Alcohol and drug use are as old as civilization. Equally ancient is the mystery of why one person can use a substance moderately while another becomes addicted. New research is now shedding light on this complex genetic, and biological, psychological, and sociological phenomenon. Many people and clinicians today have strong opinions on the best way to treat addiction. Indeed, the question of whether “harm-reduction” approaches can be successful is highly controversial.
One of the major risks of alcohol and drug use is the potential for overdose. Overdose happens when a toxic amount of a drug or combination of drugs overwhelms the body. Alcohol and drug overdoses have the potential to cause serious health consequences or death. Various factors influence the degree of risk experienced by any particular alcohol or drug user.
An over-the-counter medication called Naloxone (Narcan®) can be used to counter the effects of overdose from opioids such as morphine or heroin and can save lives. It is only effective for treatment of opioid overdose. However, it has no effect if a person does not have opioids in his or her system.
Addiction is defined as the compulsive need to use a habit-forming substance, or an “irresistible urge” to engage in a potentially harmful behavior. Two defining characteristics of addiction are tolerance and withdrawal. Tolerance is the ever increasing need for more of the substance to obtain the same effect. Withdrawal refers to the uncomfortable physical and psychological symptoms that occur when substance use is stopped suddenly or withheld.
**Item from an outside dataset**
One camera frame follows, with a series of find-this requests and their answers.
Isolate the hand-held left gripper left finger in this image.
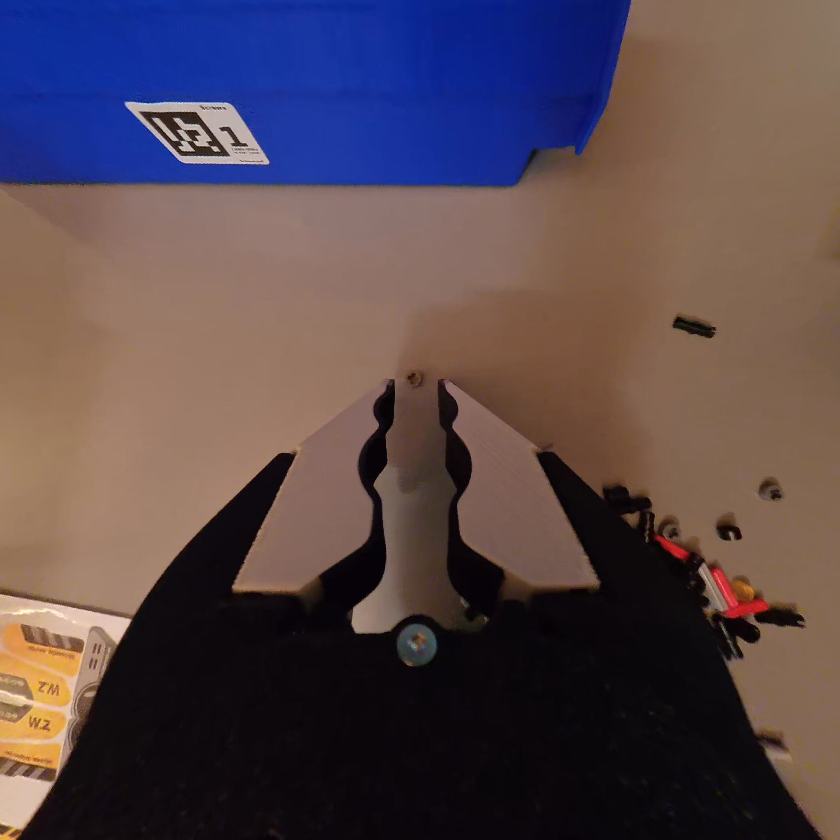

The term addiction has come to refer to a wide range of behaviors. While most commonly used to refer to ingestion of alcohol, drugs, cigarettes, and food, it is sometimes used to mean excessive indulgence in activities including work, exercise, shopping, sex, and video-game playing although there is insufficient research evidence to warrant including these activities as diagnosable psychiatric disorders. In DSM-5, pathological gambling is classified as a behavioral addiction.
Addictive behaviors have been characterized as patterns, habits, compulsions, impulse control disorders, and physical addictions. Many psychologists believe that they can be best understood as learned habits or behavior patterns. According to this view, addictive behaviors are maladaptive habits and behavior patterns which are subject to the same principles of learning that govern all behaviors. Old or maladaptive habits can be broken and replaced with alternative and less harmful behaviors. In this way, addictive behaviors can be unlearned and new, healthier behaviors learned in their place.